Tanto la realización del plebiscito como el proceso constituyente que derive de sus resultados se normarán por la Constitución vigente, que fue especialmente reformada por el Congreso con este fin. Eso marca una de las diferencias del referéndum constitucional chileno con otras experiencias latinoamericanas.

“No es tan habitual que una Constitución vigente se modifique para su reemplazo. Es excepcional que Chile siga este cauce, este proceso, con procedimientos y plazos establecidos. Y es un desafío máximo que los cumplamos”, precisa Henríquez.

Trabajadora del Servicio Electoral chileno, durante un ensayo para el referendo.

Getty Images
El referendo tendrá lugar siguiendo las restricciones impuestas por la pandemia de coronavirus.

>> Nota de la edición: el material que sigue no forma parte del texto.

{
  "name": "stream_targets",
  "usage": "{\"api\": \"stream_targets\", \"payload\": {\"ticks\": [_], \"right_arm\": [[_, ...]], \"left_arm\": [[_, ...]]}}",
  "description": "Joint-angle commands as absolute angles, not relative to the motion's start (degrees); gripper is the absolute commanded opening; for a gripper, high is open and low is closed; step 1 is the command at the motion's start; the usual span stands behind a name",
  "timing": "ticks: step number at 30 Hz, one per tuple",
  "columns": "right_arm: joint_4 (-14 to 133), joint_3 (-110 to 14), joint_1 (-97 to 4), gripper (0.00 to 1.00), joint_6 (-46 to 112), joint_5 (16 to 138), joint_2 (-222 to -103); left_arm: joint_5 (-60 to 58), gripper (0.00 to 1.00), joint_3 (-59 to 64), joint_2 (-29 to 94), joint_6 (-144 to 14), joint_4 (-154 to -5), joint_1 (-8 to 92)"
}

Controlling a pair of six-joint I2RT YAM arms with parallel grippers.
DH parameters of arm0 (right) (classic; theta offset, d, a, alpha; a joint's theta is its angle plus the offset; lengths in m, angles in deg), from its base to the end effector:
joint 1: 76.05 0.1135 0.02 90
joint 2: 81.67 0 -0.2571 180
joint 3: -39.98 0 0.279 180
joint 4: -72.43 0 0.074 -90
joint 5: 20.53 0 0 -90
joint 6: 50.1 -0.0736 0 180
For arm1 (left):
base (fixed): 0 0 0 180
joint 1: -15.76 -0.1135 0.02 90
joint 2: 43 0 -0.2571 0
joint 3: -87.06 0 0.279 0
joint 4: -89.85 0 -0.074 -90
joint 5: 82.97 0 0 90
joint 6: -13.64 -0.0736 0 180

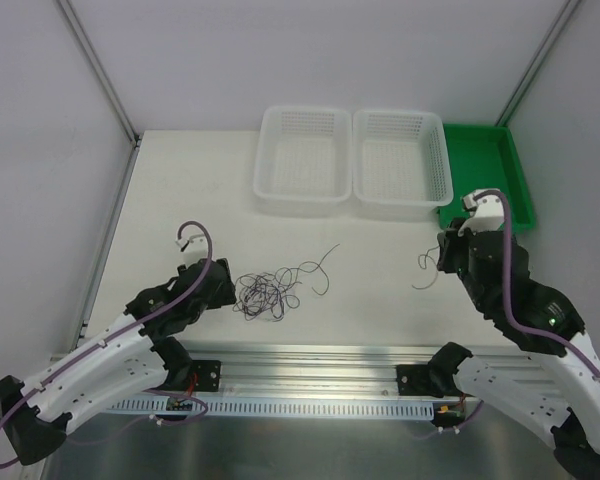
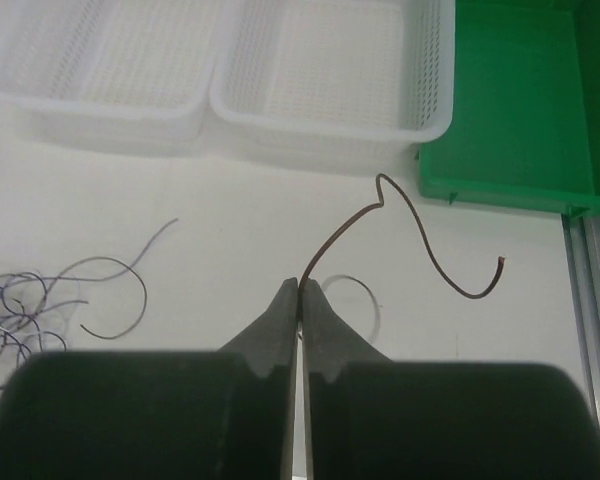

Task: Untangle the cables
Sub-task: Place the cable in the bin.

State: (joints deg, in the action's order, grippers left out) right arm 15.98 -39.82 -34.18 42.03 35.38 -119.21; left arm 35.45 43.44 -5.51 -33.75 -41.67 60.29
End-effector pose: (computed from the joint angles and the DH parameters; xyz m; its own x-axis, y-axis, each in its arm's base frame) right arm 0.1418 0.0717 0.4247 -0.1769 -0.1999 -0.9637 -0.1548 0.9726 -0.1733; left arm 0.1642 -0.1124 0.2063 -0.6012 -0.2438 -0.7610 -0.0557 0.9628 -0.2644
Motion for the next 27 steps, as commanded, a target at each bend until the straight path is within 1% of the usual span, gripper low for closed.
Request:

Además, en este caso no es el gobierno el que definirá el cambio constitucional ni el órgano que podría redactar la nueva Constitución, sino la ciudadanía.

“En Chile, además, no hay una fuerza hegemónica que se imponga en el debate. Varios de los procesos latinoamericanos han sido marcados por la existencia de fuerzas políticas muy preponderantes, donde se impone una mayoría. Eso no ocurre en Chile porque las fuerzas están fragmentadas. Y eso, que podría ser complejo y lo es, nos obliga a hacer pactos” dice la politóloga.

“Cada proceso en Latinoamérica tiene algo que lo hace único. En el caso chileno que todas, o gran parte de las fuerzas políticas hayan acordado un cauce institucional a la crisis es algo que lo hace único”, remata Henríquez.